The issue matters now because both institutions are in the middle of a broader push to migrate legacy collections onto the Swiss national aggregator platform Helveticat and its successor infrastructure. Every duplicate record that travels into the new system creates downstream errors — broken permalinks, double-counted holdings statistics, and, most critically, misdirected user queries. Researchers at ETH Zurich's main campus on Rämistrasse who rely on those archives for primary-source work have been flagging the problem for the better part of eighteen months.
What Triggered the Urgency This Week
The immediate trigger was a routine data-quality audit completed at the end of June. The audit, conducted internally by ETH-Bibliothek's digital preservation team, found that roughly 4,200 image objects within a single historical photography collection — acquired in batches between 2019 and 2024 — carried duplicate persistent identifiers. That figure does not include the Stadtarchiv Zürich's own holdings on Neumarkt, where a parallel audit is still under way. The two institutions share an interoperability agreement signed in 2022, which means a contaminated record in one system can propagate to the other during routine synchronisation cycles that run every 72 hours.
The Stadtarchiv, which holds civil registration documents, city council minutes, and photographic collections stretching back to the mid-nineteenth century, paused its synchronisation feed to ETH-Bibliothek on Monday, 30 June, as a precautionary step. That pause is expected to remain in place until at least 11 July, according to a technical notice posted to the archive's public portal this week.

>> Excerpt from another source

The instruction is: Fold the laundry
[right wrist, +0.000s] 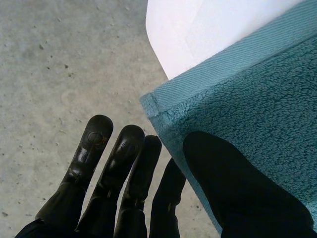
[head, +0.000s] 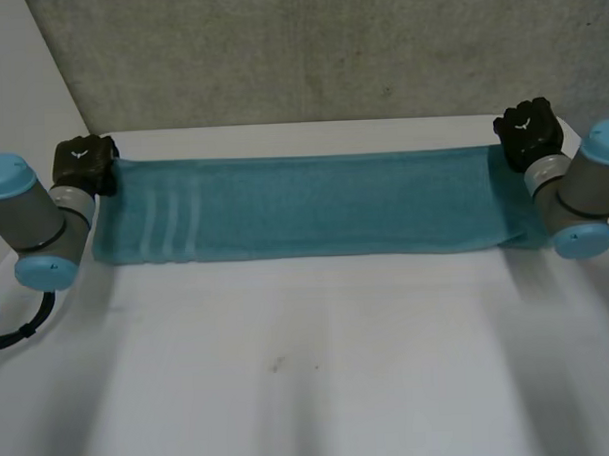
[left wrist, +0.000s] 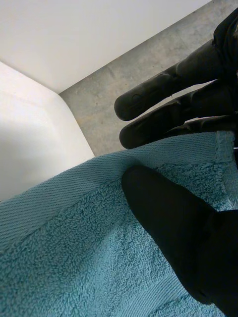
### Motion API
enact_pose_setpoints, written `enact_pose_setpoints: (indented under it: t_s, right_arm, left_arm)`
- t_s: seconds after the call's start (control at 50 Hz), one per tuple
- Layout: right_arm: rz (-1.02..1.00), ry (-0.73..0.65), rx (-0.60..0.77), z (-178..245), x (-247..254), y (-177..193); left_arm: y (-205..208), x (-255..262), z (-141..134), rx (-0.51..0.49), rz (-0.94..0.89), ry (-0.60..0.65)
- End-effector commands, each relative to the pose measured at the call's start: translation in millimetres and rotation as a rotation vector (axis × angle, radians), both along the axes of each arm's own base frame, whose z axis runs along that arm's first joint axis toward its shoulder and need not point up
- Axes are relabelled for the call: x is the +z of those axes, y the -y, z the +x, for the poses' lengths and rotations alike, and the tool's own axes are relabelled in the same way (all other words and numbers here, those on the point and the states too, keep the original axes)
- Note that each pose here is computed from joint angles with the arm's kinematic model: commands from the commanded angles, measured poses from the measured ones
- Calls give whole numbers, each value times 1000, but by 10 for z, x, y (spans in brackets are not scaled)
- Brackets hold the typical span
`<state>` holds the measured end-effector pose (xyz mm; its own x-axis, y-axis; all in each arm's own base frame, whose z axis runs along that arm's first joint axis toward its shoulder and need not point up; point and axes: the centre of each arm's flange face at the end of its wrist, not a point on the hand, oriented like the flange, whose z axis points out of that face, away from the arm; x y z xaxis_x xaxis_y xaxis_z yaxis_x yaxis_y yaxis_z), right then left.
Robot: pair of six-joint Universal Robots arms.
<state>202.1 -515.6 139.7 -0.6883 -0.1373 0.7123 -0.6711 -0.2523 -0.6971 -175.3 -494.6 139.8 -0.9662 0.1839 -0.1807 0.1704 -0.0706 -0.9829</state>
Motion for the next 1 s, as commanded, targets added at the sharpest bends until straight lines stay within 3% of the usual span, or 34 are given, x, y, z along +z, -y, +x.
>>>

Staff at both institutions are working with a Python-based deduplication tool developed initially for the Zentralbibliothek Zürich on Zähringerplatz, which ran a smaller but structurally similar cleanup operation on its newspaper microfilm catalogue in late 2024. That earlier project took eleven weeks to resolve approximately 900 conflicting records, giving archivists a benchmark — and a warning — about how labour-intensive the current, larger effort is likely to be.
What Comes Next for Researchers and the Public
For anyone using the online portals right now, the practical advice is straightforward: if a permalink to an archival image returns a 404 error or redirects unexpectedly, the record is likely among those under active remediation. Both institutions are asking users to report broken links through their standard helpdesk channels rather than assuming material has been withdrawn or destroyed.
The longer-term fix involves adopting the IIIF Presentation API version 3.0 standard across both repositories by the end of 2026, a deadline that was already on the roadmap but has now gained sharper urgency. IIIF — the International Image Interoperability Framework — provides a structured way to assign and validate unique manifests for digitised objects, making the kind of duplication currently causing headaches structurally much harder to replicate.
Zurich's situation is not unique in Switzerland. The Swiss Federal Archives in Bern flagged comparable metadata integrity problems in a published review last year, noting that rapid digitisation drives during the pandemic years created conditions in which quality controls were sometimes compressed. The current effort in Zurich is, in that sense, part of a national reckoning with the costs of speed-over-accuracy digitisation decisions made between 2020 and 2022.
Archivists at both Neumarkt and Rämistrasse say they expect a full remediation report to be published by September. Until then, the synchronisation pause between the two institutions' systems means that new acquisitions will continue to be catalogued locally but will not be visible to cross-institutional searches — a limitation that, for now, researchers simply have to work around.